Problem requirements:
Set down exactly the lines in the records below that run from the line with "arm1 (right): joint" to the line with "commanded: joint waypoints", inclusive, and nothing more.

[Extracted records]
============

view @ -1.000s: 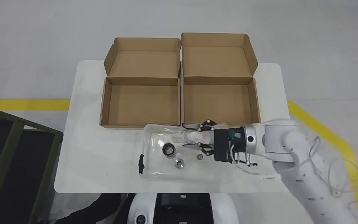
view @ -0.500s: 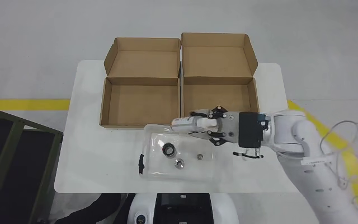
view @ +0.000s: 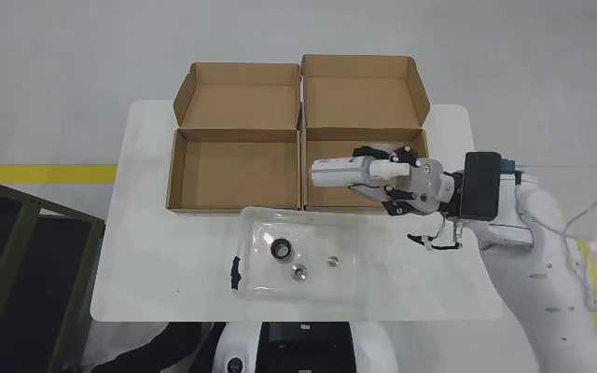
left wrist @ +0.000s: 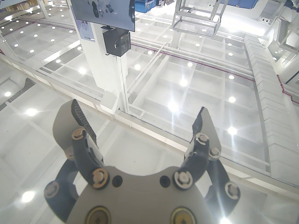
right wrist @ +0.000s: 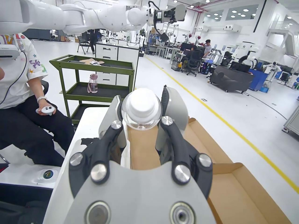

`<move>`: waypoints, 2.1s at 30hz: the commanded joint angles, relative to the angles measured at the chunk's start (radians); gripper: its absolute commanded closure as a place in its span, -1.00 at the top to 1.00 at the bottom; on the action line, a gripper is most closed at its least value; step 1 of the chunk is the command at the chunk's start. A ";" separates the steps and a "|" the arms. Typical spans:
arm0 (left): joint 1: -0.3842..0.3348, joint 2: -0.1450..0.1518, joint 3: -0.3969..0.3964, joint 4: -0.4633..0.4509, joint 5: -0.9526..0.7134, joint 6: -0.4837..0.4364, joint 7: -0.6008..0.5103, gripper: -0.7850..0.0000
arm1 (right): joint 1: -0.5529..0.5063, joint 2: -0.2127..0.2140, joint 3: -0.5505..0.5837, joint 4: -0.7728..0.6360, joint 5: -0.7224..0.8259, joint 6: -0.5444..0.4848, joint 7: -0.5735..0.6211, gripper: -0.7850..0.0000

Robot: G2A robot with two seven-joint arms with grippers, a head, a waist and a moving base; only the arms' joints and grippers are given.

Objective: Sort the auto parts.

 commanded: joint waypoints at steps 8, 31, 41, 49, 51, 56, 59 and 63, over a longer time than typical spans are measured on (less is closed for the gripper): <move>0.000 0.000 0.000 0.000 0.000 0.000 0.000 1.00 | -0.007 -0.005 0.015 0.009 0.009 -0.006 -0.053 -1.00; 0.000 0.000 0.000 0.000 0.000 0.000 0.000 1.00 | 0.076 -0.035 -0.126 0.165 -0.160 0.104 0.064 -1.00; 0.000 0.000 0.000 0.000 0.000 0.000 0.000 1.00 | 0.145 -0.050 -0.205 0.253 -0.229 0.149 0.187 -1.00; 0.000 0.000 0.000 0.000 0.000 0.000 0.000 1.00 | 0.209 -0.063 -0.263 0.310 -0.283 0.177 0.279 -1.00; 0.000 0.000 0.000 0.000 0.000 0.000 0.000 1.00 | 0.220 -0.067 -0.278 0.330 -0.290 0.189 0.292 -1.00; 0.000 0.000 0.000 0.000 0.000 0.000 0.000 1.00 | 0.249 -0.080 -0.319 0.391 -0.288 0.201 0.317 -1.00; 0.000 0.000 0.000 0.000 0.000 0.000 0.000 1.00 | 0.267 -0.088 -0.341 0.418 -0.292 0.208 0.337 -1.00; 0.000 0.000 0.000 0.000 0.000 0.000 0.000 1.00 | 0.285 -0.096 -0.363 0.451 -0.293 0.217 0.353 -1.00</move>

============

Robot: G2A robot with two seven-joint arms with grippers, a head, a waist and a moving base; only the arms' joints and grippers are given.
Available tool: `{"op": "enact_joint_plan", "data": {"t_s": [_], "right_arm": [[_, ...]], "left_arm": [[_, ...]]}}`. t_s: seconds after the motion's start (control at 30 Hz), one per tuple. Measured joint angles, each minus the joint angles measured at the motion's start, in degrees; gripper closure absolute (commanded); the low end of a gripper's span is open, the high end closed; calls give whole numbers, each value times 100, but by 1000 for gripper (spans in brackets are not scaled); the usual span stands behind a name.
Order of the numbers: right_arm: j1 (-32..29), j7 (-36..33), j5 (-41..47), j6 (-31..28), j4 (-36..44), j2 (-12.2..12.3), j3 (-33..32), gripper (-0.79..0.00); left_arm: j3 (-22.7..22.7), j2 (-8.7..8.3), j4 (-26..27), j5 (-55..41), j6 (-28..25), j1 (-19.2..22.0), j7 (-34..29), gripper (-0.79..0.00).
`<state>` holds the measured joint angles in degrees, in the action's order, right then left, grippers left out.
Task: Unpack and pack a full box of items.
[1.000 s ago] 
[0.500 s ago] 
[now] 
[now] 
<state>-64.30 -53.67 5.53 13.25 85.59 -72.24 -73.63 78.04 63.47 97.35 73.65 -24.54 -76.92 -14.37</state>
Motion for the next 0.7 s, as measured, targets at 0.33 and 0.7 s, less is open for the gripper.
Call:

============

Output of the exercise:
arm1 (right): joint 1: -0.5529..0.5063, joint 2: -0.2127..0.2140, joint 3: -0.5505..0.5837, joint 4: -0.7728..0.6360, joint 5: -0.7224..0.8259, joint 6: -0.5444..0.4848, joint 7: -0.5735..0.6211, gripper: -0.7850..0.0000

Robot: G2A robot with two seven-joint arms with grippers, a head, a waist and a moving base; only the arms' joints and grippers are given.

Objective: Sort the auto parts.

 commanded: joint waypoints at steps 8, 31, 41, 49, 51, 56, 59 and 63, over a longer time than typical spans are measured on (less is closed for the gripper): <move>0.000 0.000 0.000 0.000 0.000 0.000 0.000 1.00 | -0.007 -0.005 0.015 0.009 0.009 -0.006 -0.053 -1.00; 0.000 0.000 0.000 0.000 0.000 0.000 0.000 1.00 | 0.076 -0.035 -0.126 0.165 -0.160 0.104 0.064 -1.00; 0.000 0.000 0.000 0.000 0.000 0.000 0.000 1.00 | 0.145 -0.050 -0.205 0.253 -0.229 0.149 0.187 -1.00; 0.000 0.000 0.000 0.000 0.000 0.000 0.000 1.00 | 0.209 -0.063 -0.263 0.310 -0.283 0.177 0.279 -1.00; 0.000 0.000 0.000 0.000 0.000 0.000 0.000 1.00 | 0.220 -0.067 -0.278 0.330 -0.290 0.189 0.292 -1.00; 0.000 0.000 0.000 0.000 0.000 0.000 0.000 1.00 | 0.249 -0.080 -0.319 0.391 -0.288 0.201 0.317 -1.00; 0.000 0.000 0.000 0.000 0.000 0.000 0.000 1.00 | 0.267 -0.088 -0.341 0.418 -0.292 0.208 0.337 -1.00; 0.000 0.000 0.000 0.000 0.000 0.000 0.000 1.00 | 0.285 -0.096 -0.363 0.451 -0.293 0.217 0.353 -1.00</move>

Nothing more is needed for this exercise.